You may need funky macros:

 #define FI_LONG_DOUBLE (sizeof(long double) == XX?FI_LONG_DOUBLE_80BITS_ALIGNED_128:FI_LONG_DOUBLE_80BITS_ALIGNED_96)

To cover off compiler flag variations.

#3 is harder because you also want to implicitly do type conversions
along the way, eg: the remote may be FI_LITTLE_UINT64, but the local
may be FI_BIG_UINT64. So, an app would naturally want to say:

  FI_ATOMIC_READ(remote=FI_LITTLE_UINT64,local=FI_BIG_UINT64)

And have the two NICs do the swapping in hardware.

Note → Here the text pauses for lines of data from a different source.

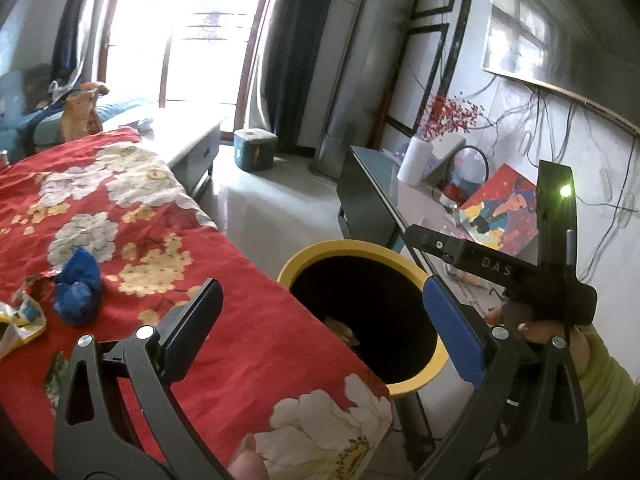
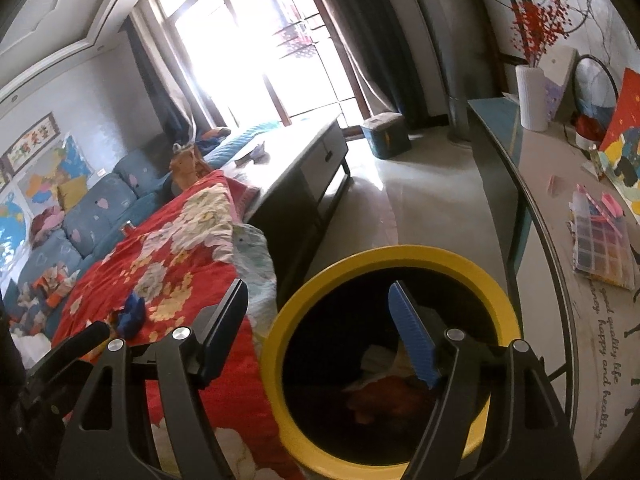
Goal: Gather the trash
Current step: 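Move both open tools back to the remaining trash on the bed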
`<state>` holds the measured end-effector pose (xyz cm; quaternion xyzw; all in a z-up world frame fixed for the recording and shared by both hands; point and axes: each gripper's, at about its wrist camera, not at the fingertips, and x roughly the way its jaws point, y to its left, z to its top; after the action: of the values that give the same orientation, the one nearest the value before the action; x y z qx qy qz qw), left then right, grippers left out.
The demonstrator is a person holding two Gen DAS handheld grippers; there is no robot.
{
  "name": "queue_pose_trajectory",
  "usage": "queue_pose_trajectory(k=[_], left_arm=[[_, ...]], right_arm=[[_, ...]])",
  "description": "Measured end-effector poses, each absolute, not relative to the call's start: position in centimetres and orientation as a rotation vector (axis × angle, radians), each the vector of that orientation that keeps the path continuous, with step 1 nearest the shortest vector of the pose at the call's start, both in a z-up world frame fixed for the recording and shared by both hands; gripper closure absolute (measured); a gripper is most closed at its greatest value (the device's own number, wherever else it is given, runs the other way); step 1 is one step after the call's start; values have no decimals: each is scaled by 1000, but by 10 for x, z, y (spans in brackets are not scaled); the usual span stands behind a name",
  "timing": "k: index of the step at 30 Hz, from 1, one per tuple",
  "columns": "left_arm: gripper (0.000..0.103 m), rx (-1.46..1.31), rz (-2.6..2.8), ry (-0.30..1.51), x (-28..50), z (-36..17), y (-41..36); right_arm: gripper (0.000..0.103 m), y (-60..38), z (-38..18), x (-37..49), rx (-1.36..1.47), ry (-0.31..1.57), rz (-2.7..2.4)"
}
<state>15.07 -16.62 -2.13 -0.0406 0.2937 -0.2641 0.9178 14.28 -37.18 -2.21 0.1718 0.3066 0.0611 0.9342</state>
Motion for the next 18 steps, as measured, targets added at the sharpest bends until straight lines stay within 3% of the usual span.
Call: queue_pose_trajectory(k=[18], left_arm=[[11, -152, -439, 534, 136, -8, -106]], right_arm=[[29, -315, -3, 138, 268, 610, 227]])
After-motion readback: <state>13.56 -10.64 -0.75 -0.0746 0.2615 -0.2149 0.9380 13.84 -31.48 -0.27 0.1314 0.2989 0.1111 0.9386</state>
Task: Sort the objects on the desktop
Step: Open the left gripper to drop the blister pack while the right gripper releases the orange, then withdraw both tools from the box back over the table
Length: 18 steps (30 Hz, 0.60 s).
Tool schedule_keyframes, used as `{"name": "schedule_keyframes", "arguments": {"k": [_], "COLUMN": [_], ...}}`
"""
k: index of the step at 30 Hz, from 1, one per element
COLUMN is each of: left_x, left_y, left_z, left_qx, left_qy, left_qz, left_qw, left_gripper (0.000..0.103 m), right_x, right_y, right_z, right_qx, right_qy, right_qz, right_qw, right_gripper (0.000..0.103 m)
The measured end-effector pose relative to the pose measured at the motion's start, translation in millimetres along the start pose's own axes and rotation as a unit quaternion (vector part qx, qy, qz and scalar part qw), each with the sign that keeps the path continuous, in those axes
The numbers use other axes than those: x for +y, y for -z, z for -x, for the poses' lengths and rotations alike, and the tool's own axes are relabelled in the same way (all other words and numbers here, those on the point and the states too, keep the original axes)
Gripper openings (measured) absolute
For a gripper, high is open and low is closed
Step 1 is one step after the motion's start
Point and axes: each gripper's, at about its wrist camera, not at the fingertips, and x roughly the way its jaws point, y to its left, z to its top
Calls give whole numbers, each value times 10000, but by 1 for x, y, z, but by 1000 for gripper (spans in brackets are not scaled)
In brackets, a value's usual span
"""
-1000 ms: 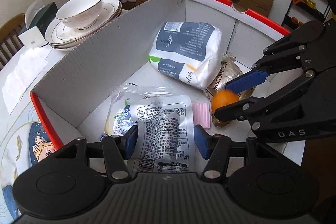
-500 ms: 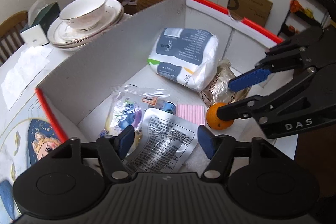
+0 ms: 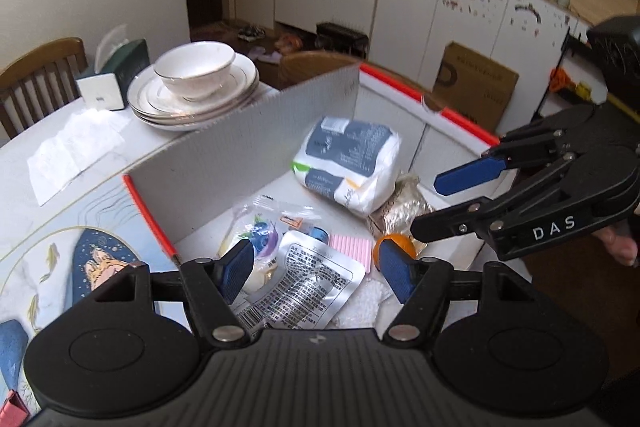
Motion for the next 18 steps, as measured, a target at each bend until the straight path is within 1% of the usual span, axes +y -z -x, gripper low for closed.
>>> {"name": "schedule_keyframes", "arguments": {"k": [4, 6, 10, 14, 15, 16, 18], "left_x": [4, 5, 6, 9, 10, 11, 12], "left_y": [3, 5, 13, 20, 21, 23, 25], "left_z": [13, 19, 33, 44, 47, 49, 53], "left_qx": [-155, -210, -310, -377, -395, -408, -452], "left_qy": [-24, -29, -8, 4, 16, 18, 24], "left_qz": [141, 188, 252, 301, 310, 312, 279], "left_qw": [9998, 9996, 9992, 9988, 9987, 9987, 9986], "left_gripper": [68, 68, 68, 69, 70, 75, 77], "right_x": [5, 8, 14, 22, 24, 26, 31], "right_y": [2, 3, 5, 10, 11, 12, 14], "right_z": [11, 15, 20, 25, 27, 29, 31], "right_qx": [-192, -257, -360, -484, -523, -564, -648], "right_qy": [-12, -5, 18, 42, 38, 32, 13], "right_qz": [26, 45, 57, 42, 24, -1, -60], "right_qw": [9998, 9997, 9993, 9988, 9986, 9984, 9979], "right_gripper": [60, 63, 65, 69, 70, 71, 73]}}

Take the same idea and extend it to floats,

#3 becomes:
  FI_ATOMIC_READ(remote=FI_LONG_DOUBLE_WEIRD_PPC_ALIGNED_128,local=FI_LONG_DOUBLE)

#2 becomes:
  long double buf;
  FI_ATOMIC_READ(FI_LONG_DOUBLE,&buf);

#1 is fairly unusable, but becomes:
  ??? buf
  FI_ATOMIC_READ(FI_LONG_DOUBLE_WEIRD_PPC_ALIGNED_128,&buf);
  long double usable = convert_ppc_to_local(&buf);

And now you have a sane self consistent API.

Jason